Jadi, tidak usah berharap Nazaruddin buka mulut. Kalaupun dia bungkam atau lupa, sepak terjangnya dalam proyek-proyek APBN sudah menunjukkan kepada kita bahwa Partai Demokrat rusak dengan sendirinya. Tetapi, apakah berguna untuk mengetahui kerusakan Partai Demokrat? Tidak. Pengalaman kita menunjukkan bahwa pilihan orang banyak sering sangat pragmatis: mereka mendukung partai apa pun yang berkuasa. Pada masa Orde Baru, Golkar selalu menang pemilu. Tidak penting bahwa dia selalu menang dengan cara-cara yang intimidatif, yang terpenting adalah memenangi pemilu.

Aduh, jengkel sekali saya harus berpikir tentang surat Nazaruddin. Saya sebetulnya hanya ingin menikmati sedikit kebebasan dengan tidur panjang pada hari peringatan kemerdekaan. Sudah dua kali lagu SBY dinyanyikan di dalam upacara kenegaraan. Mungkin tahun depan masih akan dinyanyikan. Saya kira jika Ibas atau Agus Harymurti bisa menciptakan lagu, lagu mereka bisa juga dinyanyikan bersama-sama dengan lagu-lagu si bapak. Atau, jika ibu negara berniat melakukan peragaan menyulam, kegiatan tersebut bisa juga disisipkan di dalam rangkaian upacara.

Becermin dari apa yang berlangsung tahun lalu, semula saya menduga bahwa upacara kenegaraan 17 Agustus di Istana Negara hanya bisa digunakan sebagai acara peluncuran bagi produk-produk keluarga SBY. Ternyata tidak. Tahun lalu memang begitu. Pada acara tersebut, dibagikan buku-buku tentang aktivitas keluarga SBY, seperti aktivitas Ibu Negara Kristiani Herawati Yudhoyono dan buku berjudul Sekarang Kita Makin Percaya Diri oleh putra sulung SBY.

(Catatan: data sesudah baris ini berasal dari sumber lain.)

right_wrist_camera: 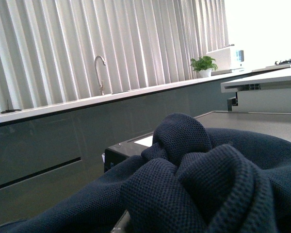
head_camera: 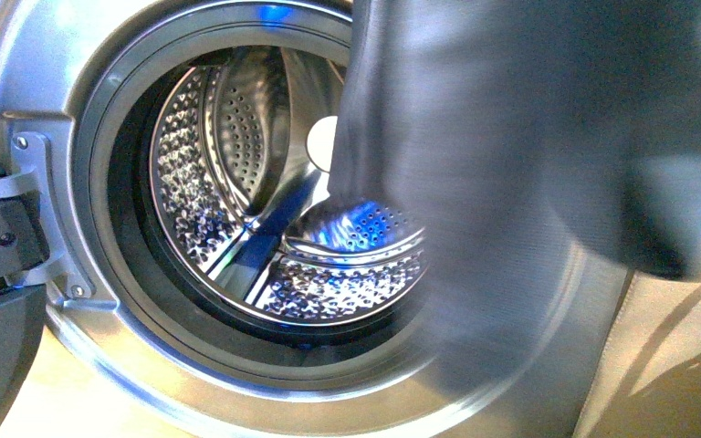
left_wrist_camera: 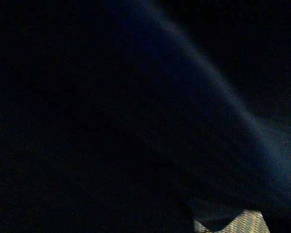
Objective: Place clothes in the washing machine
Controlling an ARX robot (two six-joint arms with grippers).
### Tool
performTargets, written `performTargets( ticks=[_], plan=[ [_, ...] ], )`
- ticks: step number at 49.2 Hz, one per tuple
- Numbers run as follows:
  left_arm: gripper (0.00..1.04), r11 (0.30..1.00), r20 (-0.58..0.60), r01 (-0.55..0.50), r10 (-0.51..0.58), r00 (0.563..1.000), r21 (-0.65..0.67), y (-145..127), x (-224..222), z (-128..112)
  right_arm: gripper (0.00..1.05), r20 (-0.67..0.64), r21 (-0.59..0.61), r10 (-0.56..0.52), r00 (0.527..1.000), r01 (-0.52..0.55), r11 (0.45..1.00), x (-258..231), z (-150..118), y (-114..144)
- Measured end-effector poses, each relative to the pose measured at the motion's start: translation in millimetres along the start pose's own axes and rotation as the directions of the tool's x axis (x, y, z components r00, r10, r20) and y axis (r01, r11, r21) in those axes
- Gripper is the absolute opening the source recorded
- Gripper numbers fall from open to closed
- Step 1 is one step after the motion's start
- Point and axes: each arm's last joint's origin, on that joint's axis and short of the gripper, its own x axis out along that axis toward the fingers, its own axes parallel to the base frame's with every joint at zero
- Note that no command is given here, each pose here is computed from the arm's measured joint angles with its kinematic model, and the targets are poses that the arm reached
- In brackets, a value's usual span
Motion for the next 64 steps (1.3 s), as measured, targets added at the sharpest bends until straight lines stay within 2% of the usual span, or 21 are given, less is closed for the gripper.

Pada acara yang sekarang, ternyata orang luar boleh ikut meluncurkan produknya. Denny Indrayana meluncurkan bukunya, Indonesia Optimis, di acara itu. Ada juga koran dan tabloid dibagikan di sana. Kenapa Denny bisa? Apa haknya membuat pernyataan di acara kemerdekaan?

Oh, saya kira pertanyaannya jangan begitu. Jika Anda sedikit optimistis, Anda akan berpikir bahwa jika Denny Indrayana bisa, Mbah Samid juga bisa. Jika Mbah Samid bisa, Anda pasti bisa. Jadi, mulai sekarang, pikirkan produk apa yang bisa Anda luncurkan pada upacara kenegaraan 17 Agustus di Istana Negara. Belajarlah kepada SBY. Dia melakukan hal terbaik untuk diri sendiri dan keluarganya. Apa pekerjaannya? Dia presiden. Dia kepala rumah tangga yang pekerjaannya adalah presiden. Dia bisa memberi bintang jasa kepada istrinya. Jika Anda mau, Anda bisa memberikan bintang jasa kepada keponakan Anda.